Yazar Ahmet Hezarfen’in kaleminden; bir zamanlar halkının çoğunu Türklerin oluşturduğu, Tuna Nehri üzerinde bulunan ve Rumeli’nde veda edilen son toprağımız Adakale‘nin hikâyesi.
Tarih ve Toplum Dergisi, Aralık 1998 Sayı: 180
Adakale, Tuna Nehri üzerinde bir ada ve kenttir. Orşova (Orsova) kentinin yaklaşık dört kilometre doğusunda, nehrin Karpat Dağları’nın uzantısını yararak Eflak Ovası’na çıktığı ve dar Demirkapı Boğazı’na girmek üzere keskin bir dirsek yaptığı yerdedir. 0,2 km2 yüzölçümünde, 1,5 km. uzunluğunda olan bu tarihsel kentte halkın çoğunluğunu Türkler oluşturuyordu.
Ada, 1970’lerin başında Romanya ve Yugoslavya’nın işbirliğiyle, Demirkapı Boğazı’na kurulan barajın suları altında kaldı.
Adakale’nin Tarihi
Onbeşinci yüzyıl başlarında Adakale’ye Türkler yerleşmeye başladı. Avusturya saldırılarına karşı üzerine bir kale yapıldı. Sırbistan’ın özerklik kazanmasından sonra (1830), Osmanlı Devleti’ne bağlı kaldı. Ayastefanos (Yeşilköy) Antlaşması’yla (3 Mart 1878) boşaltılmasına karar verilmesine karşın, Avusturya-Macaristan, Romanya, Sırbistan sınırlarının kesiştiği noktada bulunmasından ötürü hangi devlette kalacağı belirlenemedi.

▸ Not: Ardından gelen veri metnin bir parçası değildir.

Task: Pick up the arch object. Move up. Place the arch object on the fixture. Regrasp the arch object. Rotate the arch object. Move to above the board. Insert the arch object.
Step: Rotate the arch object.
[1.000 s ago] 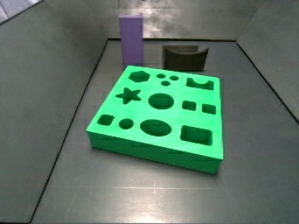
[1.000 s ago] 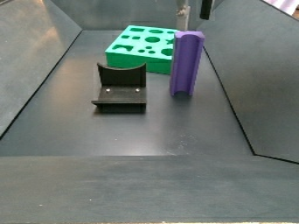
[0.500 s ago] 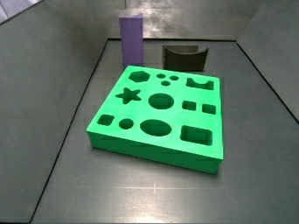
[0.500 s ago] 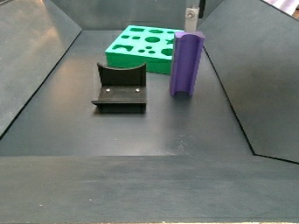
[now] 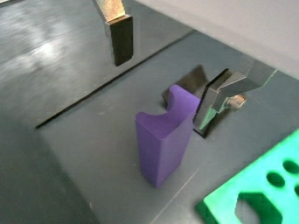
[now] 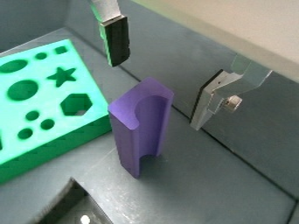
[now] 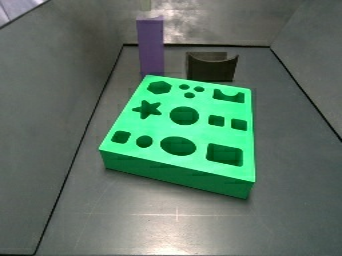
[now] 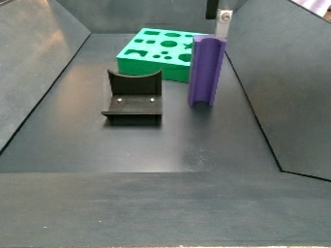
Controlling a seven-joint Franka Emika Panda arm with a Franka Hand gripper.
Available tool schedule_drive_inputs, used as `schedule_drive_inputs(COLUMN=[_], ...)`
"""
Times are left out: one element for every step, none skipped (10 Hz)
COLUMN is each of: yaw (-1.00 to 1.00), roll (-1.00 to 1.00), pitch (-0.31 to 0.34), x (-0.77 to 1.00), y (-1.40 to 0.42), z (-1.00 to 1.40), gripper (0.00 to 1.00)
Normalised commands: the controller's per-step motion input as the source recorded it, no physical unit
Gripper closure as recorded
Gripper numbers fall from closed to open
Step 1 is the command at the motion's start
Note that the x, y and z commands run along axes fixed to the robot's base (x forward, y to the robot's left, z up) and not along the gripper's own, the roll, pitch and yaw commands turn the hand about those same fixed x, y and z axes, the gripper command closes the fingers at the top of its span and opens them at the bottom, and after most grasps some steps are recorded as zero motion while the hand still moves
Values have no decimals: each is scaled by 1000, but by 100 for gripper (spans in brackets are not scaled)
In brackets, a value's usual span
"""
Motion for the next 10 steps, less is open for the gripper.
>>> schedule_drive_inputs(yaw=[1000, 1000, 1000, 1000, 1000, 1000, 1000, 1000, 1000, 1000], roll=[-9, -9, -9, -10, -10, -11, -12, -13, -13, -14], pitch=[7, 7, 7, 8, 8, 8, 9, 9, 10, 11], x=[52, 52, 52, 52, 52, 52, 52, 52, 52, 52], y=[5, 5, 5, 5, 5, 5, 5, 5, 5, 5], z=[-40, -40, -40, -39, -39, -39, -39, -38, -38, -38], gripper=[0, 0, 0, 0, 0, 0, 0, 0, 0, 0])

Berlin Kongresi’nde (13 Haziran-13 Temmuz 1878), Adakale’nin durumu unutulunca, Osmanlı Devleti’nin egemenliği sürdü. I. Dünya Savaşı’ndan sonra 1920 tarihinde imzalanan Trianon Antlaşması ile Adakale’nin Avusturya-Macaristan’dan Romanya’ya geçtiği kabul edildi. Bu tarihten sonra Romanya’ya bağlı sayıldıysa da Türkiye bu durumu ancak Lozan Antlaşması görüşmelerinde (24 Temmuz 1339/1923 öğleden sonra) onayladı.

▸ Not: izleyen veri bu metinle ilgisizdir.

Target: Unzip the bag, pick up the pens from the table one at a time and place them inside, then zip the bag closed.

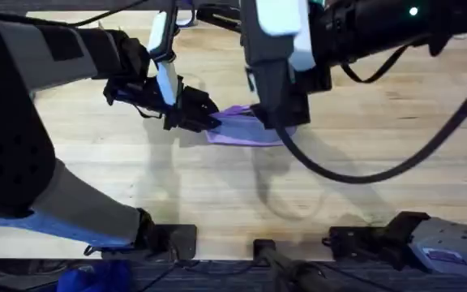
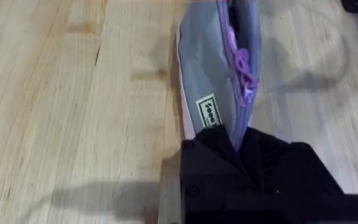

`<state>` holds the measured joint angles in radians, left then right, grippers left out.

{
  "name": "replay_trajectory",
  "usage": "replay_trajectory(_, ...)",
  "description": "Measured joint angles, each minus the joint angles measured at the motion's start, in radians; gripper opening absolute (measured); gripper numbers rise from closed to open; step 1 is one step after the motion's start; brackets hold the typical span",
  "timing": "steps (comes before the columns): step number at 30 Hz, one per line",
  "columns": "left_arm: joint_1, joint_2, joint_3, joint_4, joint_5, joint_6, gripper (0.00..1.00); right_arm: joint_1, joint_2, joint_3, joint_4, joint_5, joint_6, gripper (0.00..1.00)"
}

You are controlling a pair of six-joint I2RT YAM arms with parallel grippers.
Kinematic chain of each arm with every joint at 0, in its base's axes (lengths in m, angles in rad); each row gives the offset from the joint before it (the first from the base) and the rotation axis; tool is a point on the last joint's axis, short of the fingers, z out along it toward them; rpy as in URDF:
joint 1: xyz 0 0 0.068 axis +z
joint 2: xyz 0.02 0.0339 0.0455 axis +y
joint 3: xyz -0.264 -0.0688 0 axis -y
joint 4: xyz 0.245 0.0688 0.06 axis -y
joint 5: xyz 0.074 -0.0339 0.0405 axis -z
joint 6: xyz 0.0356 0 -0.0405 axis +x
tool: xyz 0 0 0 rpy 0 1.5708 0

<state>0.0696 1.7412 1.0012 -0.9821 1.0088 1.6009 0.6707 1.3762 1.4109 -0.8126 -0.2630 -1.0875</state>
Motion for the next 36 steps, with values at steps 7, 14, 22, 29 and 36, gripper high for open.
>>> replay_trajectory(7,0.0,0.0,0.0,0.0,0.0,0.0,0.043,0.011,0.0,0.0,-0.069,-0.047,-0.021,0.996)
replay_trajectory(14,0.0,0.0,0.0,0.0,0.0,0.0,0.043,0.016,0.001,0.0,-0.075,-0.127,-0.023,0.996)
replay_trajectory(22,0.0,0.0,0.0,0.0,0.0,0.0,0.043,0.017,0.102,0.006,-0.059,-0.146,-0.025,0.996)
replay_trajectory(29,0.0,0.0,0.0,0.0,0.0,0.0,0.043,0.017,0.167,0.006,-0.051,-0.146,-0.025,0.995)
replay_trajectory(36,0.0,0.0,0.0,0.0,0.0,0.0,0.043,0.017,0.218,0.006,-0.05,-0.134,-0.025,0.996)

Romanya sınırları içinde halkın bütününü Türklerin oluşturduğu tek yerleşim alanı Adakale’ydi.

1967’de 150 hanesi ve 750 nüfusu vardı. Halk tütüncülük, kayıkçılık ve Tuna Nehri’ndeki turistik gezi gemilerinde kahvecilik yaparak geçiniyordu.
Evler tuğla çatılı, tek katlı kâgir evlerdi; adada tek minareli bir de cami vardı. Türkçe konuşup yazan Adakale halkı, Türk geleneklerini 500 yıl boyunca korumuştur.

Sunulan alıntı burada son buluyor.